Here’s where the theorizing kicks in. Following Trump’s look-over-there suggestions, Director of National Intelligence Tulsi Gabbard revived a thoroughly investigated and disproven claim: that Obama ordered U.S. spy agencies to manufacture a narrative that Russia meddled in the 2016 election on Trump’s behalf — a “hoax” the current president has railed against for years, claiming it was orchestrated to undermine him.
Gabbard announced on July 18 that she had found evidence of “a treasonous conspiracy,” that the Obama administration “manufactured and politicized intelligence to lay the groundwork for what was essentially a years-long coup against President Trump.”
The Russiagate rollout has been a slow burn. The drip-drip-drip timing of the releases has helped sustain MAGA attention — and keep it off of Epstein. After her initial claim on July 18 came the release of a declassified 5-year-old Republican House Intelligence Committee report on July 23, a whistleblower twist on July 30, the release of a formerly classified annex on July 31, and finally, reports that Attorney General Pam Bondi had launched a grand jury investigation based on Gabbard’s reports, targeting not just Obama, but also his former directors of national intelligence, the CIA and the FBI.
It should be noted here that outside of right-wing media, no reputable news organization has found anything incriminating in any of these new documents. Obama spokesperson Patrick Rodenbush said in a statement the claims were “outrageous,” “bizarre” and “a weak attempt at distraction.” The New York Times reported the newly declassified documents, in fact, disproved Gabbard’s allegations, noting the emails presented as smoking guns by right-wing media were almost certainly fabrications made by Russian spies. The Bulwark’s Cathy Young called the releases “a nothingburger.” And Renée DiResta, an associate research professor at Georgetown and a contributing editor at Lawfare, likened it to an attack “by document — flooding the zone with memos and annexes most people on X will never read, relying instead on influencers and partisan media to shape the narrative for them.”
Multiple investigations — including a 2017 Intelligence Community assessment, special counsel Robert Mueller’s 2019 report, a 2020 Senate Intelligence Committee review and special counsel John Durham’s 2023 report — have all concluded that Russia interfered in the 2016 election in a bid to help Trump. None of the inquiries, including Durham’s, which was tasked with looking for it, has ever presented evidence of a plot by Obama administration officials to sabotage Trump or to fabricate intelligence.
But facts aside, if Gabbard’s disclosures were an effort to change the subject, the question remains: Did it work?

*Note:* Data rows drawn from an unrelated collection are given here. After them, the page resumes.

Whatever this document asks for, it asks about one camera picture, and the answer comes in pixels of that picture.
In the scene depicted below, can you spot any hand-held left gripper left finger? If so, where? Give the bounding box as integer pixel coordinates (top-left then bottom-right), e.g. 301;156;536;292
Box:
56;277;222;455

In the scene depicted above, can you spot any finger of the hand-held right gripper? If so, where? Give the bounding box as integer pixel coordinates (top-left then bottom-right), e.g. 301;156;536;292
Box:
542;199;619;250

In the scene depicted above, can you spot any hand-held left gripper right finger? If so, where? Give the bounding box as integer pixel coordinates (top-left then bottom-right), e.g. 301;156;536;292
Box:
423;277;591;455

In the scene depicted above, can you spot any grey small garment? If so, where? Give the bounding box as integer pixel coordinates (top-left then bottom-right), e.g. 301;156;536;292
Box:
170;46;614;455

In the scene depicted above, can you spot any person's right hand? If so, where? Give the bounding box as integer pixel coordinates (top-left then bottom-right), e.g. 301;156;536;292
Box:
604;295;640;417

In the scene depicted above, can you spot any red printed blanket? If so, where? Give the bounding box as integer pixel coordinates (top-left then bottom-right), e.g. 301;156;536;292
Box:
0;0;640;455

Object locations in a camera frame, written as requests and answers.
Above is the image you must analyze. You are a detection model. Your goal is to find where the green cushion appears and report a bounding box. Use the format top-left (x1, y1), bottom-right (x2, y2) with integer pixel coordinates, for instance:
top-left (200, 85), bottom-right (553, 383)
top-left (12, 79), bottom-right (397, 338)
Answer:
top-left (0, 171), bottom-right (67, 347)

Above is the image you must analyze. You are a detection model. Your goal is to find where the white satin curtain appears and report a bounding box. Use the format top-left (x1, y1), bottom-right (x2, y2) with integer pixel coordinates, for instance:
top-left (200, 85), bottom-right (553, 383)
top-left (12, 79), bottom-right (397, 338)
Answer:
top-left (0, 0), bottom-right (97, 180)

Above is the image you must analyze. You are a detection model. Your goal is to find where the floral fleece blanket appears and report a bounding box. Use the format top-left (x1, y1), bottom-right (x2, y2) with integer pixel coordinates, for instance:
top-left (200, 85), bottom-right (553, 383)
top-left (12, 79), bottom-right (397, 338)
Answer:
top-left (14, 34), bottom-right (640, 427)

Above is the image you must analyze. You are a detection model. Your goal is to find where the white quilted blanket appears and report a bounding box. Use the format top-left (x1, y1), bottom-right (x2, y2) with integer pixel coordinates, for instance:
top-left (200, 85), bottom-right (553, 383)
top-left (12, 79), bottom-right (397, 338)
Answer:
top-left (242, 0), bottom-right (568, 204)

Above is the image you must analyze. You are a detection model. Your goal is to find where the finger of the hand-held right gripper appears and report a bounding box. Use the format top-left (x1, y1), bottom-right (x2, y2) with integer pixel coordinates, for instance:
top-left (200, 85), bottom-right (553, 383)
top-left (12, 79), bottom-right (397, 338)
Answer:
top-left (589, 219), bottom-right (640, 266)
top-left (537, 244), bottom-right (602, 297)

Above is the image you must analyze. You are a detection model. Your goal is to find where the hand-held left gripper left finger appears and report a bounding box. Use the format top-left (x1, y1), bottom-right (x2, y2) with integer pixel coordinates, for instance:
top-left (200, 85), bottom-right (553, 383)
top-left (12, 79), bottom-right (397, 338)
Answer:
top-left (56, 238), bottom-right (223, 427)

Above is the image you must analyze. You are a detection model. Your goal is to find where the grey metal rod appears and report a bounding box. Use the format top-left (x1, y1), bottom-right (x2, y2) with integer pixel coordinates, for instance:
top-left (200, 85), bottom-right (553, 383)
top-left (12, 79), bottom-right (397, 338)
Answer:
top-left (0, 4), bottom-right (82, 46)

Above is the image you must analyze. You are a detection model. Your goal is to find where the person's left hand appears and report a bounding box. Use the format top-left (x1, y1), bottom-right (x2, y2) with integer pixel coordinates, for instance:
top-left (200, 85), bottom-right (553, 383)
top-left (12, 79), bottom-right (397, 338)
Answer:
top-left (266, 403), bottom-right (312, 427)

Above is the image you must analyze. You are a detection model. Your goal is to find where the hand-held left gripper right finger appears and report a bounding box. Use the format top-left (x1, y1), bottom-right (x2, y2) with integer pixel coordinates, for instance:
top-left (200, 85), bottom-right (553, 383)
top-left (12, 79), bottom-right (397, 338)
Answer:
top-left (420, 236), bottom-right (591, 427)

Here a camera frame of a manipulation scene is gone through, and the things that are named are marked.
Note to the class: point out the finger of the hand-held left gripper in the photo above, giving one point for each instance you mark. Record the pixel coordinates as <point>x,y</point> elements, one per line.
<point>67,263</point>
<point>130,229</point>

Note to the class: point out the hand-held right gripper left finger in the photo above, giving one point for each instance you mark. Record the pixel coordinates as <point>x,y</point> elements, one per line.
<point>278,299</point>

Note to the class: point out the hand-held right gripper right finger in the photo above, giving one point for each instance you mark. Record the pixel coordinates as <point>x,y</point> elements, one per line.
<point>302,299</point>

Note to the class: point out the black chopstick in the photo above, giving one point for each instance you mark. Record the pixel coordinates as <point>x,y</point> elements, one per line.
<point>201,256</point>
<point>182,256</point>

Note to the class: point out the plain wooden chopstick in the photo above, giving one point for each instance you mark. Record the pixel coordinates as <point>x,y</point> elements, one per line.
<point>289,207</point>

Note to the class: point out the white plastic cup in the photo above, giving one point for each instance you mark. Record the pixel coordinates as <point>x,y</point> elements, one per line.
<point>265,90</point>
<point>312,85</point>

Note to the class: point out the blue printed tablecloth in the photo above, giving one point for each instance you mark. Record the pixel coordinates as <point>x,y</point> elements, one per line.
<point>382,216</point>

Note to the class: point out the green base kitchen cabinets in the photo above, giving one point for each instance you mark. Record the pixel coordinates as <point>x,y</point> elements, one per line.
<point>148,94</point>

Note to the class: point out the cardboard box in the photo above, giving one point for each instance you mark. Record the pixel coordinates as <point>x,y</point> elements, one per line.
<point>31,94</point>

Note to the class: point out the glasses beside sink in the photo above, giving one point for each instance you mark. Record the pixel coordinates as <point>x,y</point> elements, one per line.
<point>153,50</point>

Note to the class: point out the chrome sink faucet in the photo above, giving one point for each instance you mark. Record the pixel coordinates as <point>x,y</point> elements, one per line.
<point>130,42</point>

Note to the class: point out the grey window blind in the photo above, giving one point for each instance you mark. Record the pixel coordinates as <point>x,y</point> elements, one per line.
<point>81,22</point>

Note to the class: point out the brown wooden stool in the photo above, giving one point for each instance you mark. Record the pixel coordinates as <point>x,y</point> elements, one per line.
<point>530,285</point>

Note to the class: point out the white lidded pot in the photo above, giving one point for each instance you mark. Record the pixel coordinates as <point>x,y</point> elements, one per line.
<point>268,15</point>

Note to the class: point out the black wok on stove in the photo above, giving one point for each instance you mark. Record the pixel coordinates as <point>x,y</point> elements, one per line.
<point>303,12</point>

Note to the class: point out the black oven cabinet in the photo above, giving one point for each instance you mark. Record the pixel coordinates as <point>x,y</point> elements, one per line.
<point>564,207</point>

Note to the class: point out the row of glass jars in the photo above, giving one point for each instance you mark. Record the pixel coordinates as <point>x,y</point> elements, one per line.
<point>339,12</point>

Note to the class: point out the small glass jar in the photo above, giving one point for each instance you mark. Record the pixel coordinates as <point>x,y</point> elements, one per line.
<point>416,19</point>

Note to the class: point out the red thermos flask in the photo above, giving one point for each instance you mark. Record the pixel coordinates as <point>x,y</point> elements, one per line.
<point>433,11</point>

But facts aside, if Gabbard’s disclosures were an effort to change the subject, the question remains: Did it work? The perhaps unhelpful answer: sort of, for now.
“People are talking less about Epstein every day,” said Darren Linvill, a professor at Clemson University’s Media Forensics Hub who tracked mentions of Epstein over the month for MSNBC. The same evening Gabbard made her announcement, mentions of Epstein among right-wing influencers on X dropped off, according to data compiled by University of Washington professor and disinformation expert Kate Starbird. Starbird wrote on Bluesky that the apparent stand-down looked “coordinated like a flock of birds.”
Of course, the Epstein story hasn’t gone away completely. But the split in how it’s being covered is glaring. MSNBC mentions Gabbard’s claims mostly to debunk them and has stayed focused on Epstein, including on his co-conspirator Ghislaine Maxwell’s recent prison transfer. Meanwhile, right-wing podcasters have treated Gabbard’s dossier like a second Watergate. Fox News ran 168 segments on Russiagate in July, according to Media Matters. Talk about Epstein on X, the platform where conservatives still chatter online, has slowed from millions of mentions per day to a couple hundred thousand, near the previous mean.